Étienne Klein : "Mon pavé 2018 c’est le combat contre le populisme scientifique"
Philosophe et physicien, Étienne Klein est un expert de la vulgarisation scientifique. Il lutte pour les connaissances scientifiques ne soient pas ramenées au rang de croyances.
Étienne Klein est philosophe, auteur et physicien. Il est professeur de physique et de philosophie des sciences à l’École Centrale. En Mai 68, les slogans auto-contradictoires font naître sa passion pour le paradoxe et sa curiosité scientifique. Aujourd'hui, il lance le pari de la physique moderne : expliquer le réel par l’impossible.
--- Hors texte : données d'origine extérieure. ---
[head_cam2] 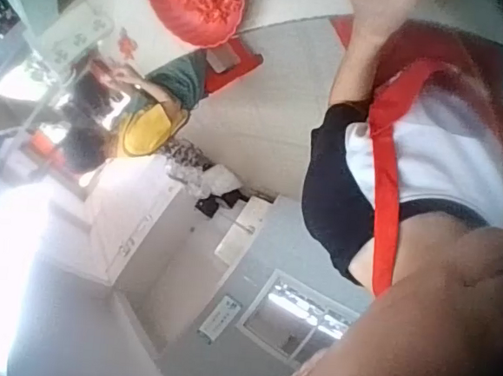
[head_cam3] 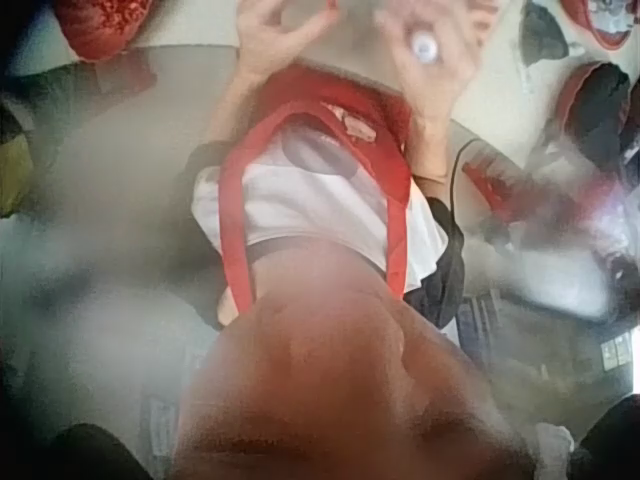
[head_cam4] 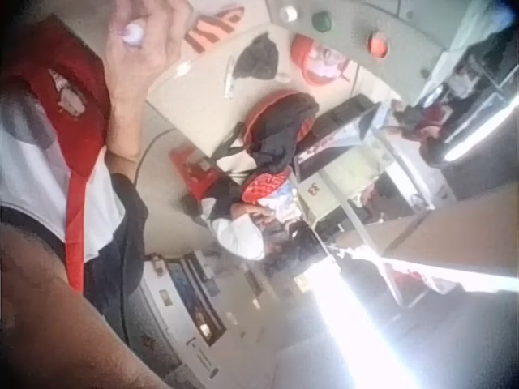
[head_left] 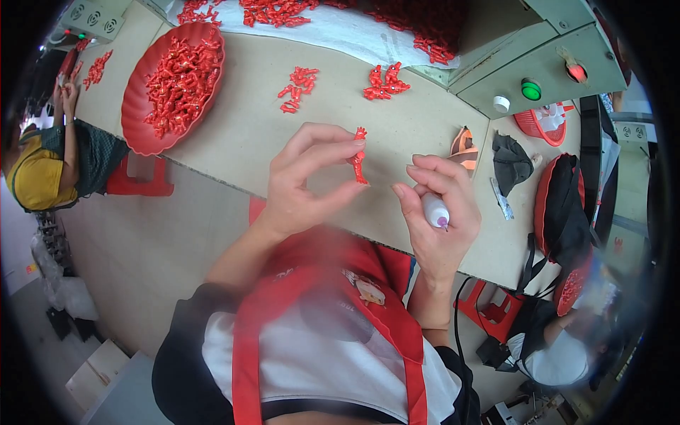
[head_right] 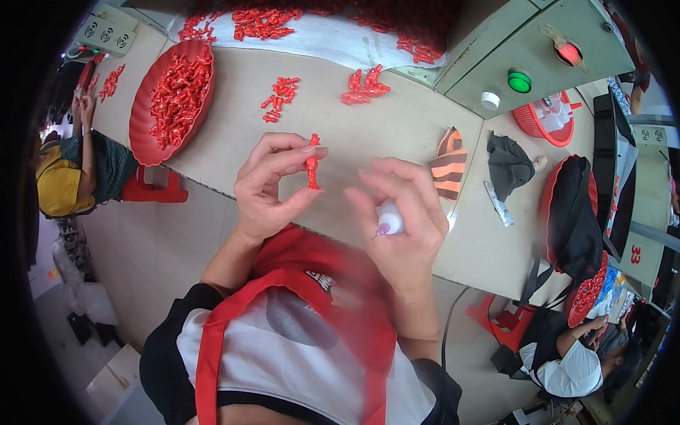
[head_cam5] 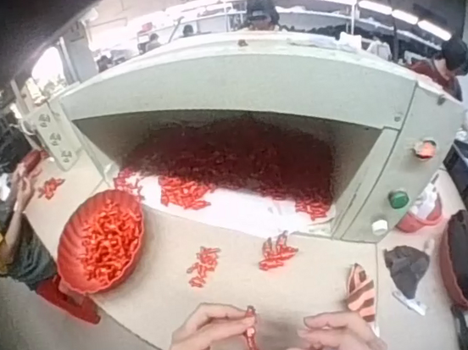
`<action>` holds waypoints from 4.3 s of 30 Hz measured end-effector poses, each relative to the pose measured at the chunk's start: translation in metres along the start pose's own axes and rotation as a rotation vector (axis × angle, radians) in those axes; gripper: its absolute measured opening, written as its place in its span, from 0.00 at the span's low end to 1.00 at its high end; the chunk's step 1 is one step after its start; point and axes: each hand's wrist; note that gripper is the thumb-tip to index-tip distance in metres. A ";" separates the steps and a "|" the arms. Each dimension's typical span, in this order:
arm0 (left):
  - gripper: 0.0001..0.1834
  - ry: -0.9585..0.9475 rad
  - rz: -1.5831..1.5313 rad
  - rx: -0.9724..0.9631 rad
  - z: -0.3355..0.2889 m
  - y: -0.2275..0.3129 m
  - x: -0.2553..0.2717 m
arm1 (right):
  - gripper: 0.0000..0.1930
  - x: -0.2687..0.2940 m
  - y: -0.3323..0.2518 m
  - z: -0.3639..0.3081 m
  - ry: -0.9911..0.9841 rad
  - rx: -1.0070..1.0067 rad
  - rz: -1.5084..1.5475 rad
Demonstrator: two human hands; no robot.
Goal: The person assembles small red plastic toy parts by hand, joining them together with glue from a glue bottle.
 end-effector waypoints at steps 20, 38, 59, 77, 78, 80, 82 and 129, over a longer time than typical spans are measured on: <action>0.23 -0.043 -1.889 0.600 -0.005 -0.037 0.013 | 0.12 -0.003 -0.004 0.002 0.016 -0.003 -0.031; 0.20 0.439 1.443 0.235 0.019 0.011 0.171 | 0.12 -0.002 0.000 0.002 0.037 0.047 -0.056; 0.18 -0.009 1.396 0.345 0.219 -0.105 0.064 | 0.11 0.032 0.023 -0.020 0.110 -0.052 -0.054; 0.21 -0.077 -1.546 0.893 0.019 -0.007 -0.033 | 0.24 0.038 0.015 -0.014 0.073 -0.313 0.462; 0.21 -0.062 -1.411 0.909 0.022 0.000 -0.034 | 0.20 0.038 0.015 -0.017 0.143 -0.308 0.427; 0.20 -0.048 -1.279 0.924 0.026 0.011 -0.037 | 0.20 0.043 0.014 -0.026 0.158 -0.268 0.347; 0.20 0.042 -1.222 0.914 0.027 0.017 -0.040 | 0.18 0.043 0.006 -0.029 0.252 -0.193 0.229; 0.17 0.014 -1.135 0.874 0.023 0.015 -0.039 | 0.17 0.037 -0.006 -0.009 0.161 0.236 -0.021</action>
Point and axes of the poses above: each hand's wrist, its own z-axis towards the middle knuckle, its own x-axis out of the back of the hand, y = z × x, and after that the axes turned 5 degrees about -z, right-handed
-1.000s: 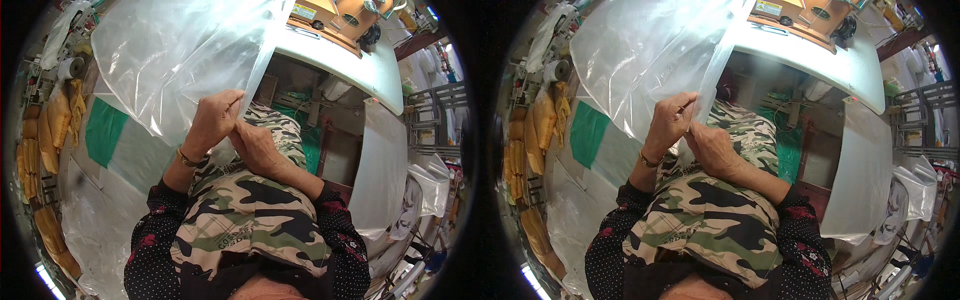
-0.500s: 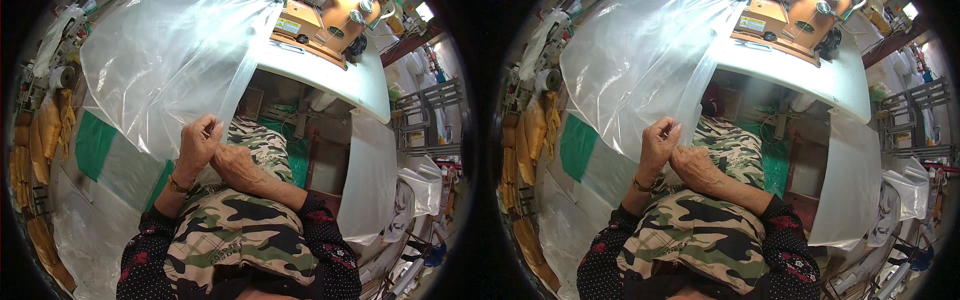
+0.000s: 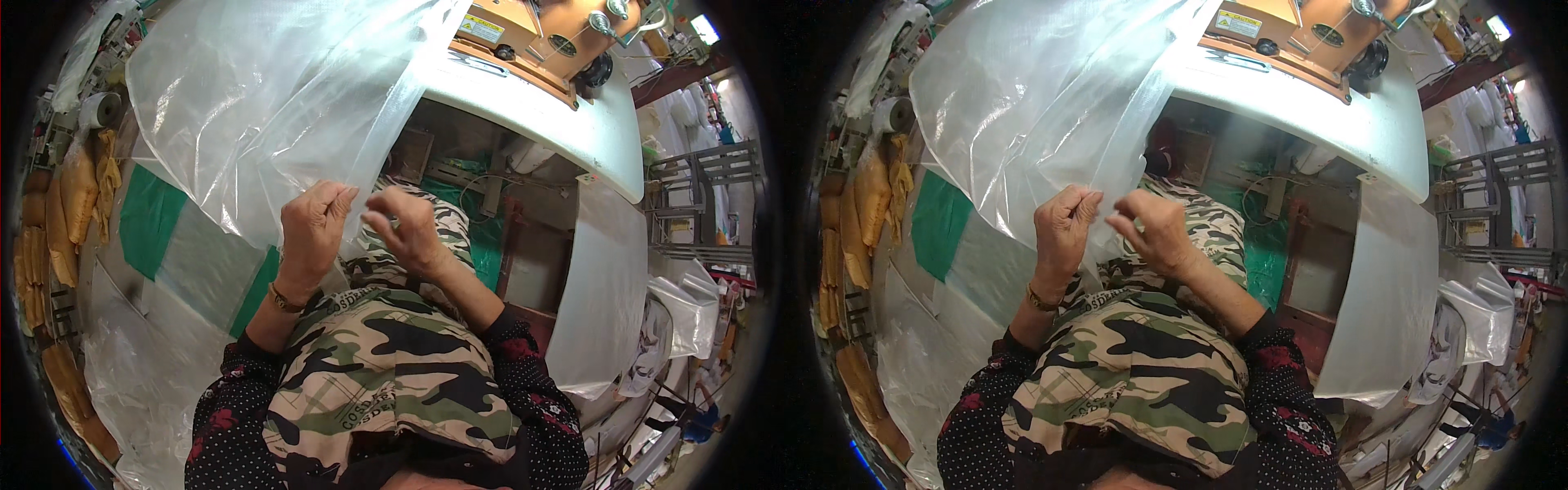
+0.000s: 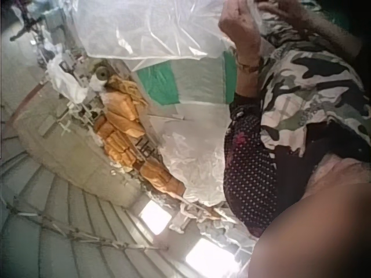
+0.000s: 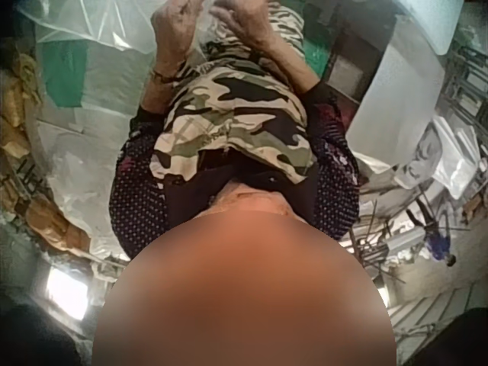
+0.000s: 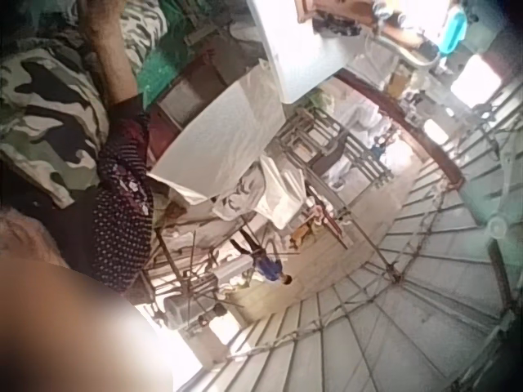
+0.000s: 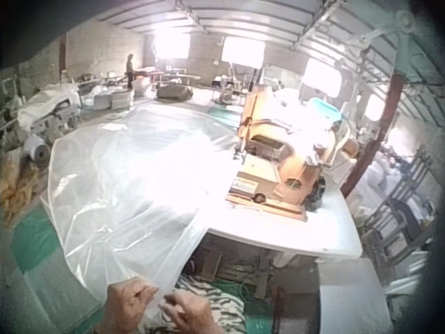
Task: The person sews the edges of a large transparent plastic sheet using an industrial sewing machine.
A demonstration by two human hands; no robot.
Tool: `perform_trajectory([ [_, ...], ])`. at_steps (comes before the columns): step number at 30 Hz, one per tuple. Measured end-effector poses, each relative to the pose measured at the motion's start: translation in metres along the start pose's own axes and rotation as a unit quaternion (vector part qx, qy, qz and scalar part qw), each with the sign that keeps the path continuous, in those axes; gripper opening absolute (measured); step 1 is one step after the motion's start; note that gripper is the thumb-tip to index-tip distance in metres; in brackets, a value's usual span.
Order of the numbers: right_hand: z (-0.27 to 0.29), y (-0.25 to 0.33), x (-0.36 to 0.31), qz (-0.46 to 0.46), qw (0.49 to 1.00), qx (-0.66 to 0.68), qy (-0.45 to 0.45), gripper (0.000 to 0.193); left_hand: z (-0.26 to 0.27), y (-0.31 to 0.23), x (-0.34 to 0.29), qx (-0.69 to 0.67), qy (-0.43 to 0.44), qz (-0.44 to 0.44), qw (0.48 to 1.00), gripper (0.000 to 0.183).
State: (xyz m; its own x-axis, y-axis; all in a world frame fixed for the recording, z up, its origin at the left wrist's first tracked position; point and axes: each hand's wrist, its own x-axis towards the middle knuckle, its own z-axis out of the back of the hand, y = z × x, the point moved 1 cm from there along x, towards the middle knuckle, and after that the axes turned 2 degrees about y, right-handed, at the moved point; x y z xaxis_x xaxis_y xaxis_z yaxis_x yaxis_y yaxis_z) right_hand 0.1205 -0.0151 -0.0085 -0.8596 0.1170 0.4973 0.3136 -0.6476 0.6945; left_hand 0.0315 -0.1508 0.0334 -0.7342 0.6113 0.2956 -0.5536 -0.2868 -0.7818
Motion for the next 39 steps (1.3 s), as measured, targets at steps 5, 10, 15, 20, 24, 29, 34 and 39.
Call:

Il développe sa réflexion dans son essai Matière à contredire, paru en février 2018 aux éditions de l'Observatoire.
Olivier de Lagarde : Pour un physicien, le monde qui nous entoure, son apparence en tout cas, est fausse ?
Étienne Klein : Elle nous trompe. Observer ne suffit pas pour comprendre.
Qu’est-ce que cela implique dans la connaissance de la connaissance ?
La physique s’est perfectionnée, ses lois sont devenues de plus en plus étranges. Pensez aux lois de la relativité, aux lois de la physique quantique, qui sont des lois qu’on n’observe pas directement. Aujourd’hui, c’est pour ça que j’ai choisi ce pavé. Il me semble qu’apparaît une sorte de populisme scientifique. C’est-à-dire qu’on utilise des arguments de bon sens pour contester le discours des scientifiques, or la science s’est construite contre le bon sens. Il y a un jeu qui est assez dangereux. Par exemple, quand il y a eu la controverse sur le changement climatique, beaucoup ont contesté le discours des scientifiques, des climatologues, en disant : "ces gens-là nous disent qu’on peut prédire le climat sur 100 ans, alors qu’on ne peut pas prédire la météo sur 15 jours". C’est un argument de bon sens, qui est éloquent, convaincant, mais il est faux.
Combattre le populisme scientifique, ça veut dire qu’il n’y a que les scientifiques, il n’y a que la science qui détient la vérité ? Le bon sens n’existe pas ?
Pas du tout. Ce que je veux dire c’est que nous avons tous beaucoup de connaissances scientifiques. Nous savons que la terre est ronde, nous savons que la terre tourne autour du soleil, nous savons que l’atome existe, mais nous ne savons pas dire comment on l’a su. Nous ne sommes pas capables d’argumenter pour dire comment, dans l’histoire des idées, on a compris que la terre était ronde bien avant de voir qu’elle était ronde. Donc il y avait des arguments. Quels étaient ces arguments ? Si on n’est pas capable de les mettre sur la table, alors nos connaissances sont presque traitées comme des croyances.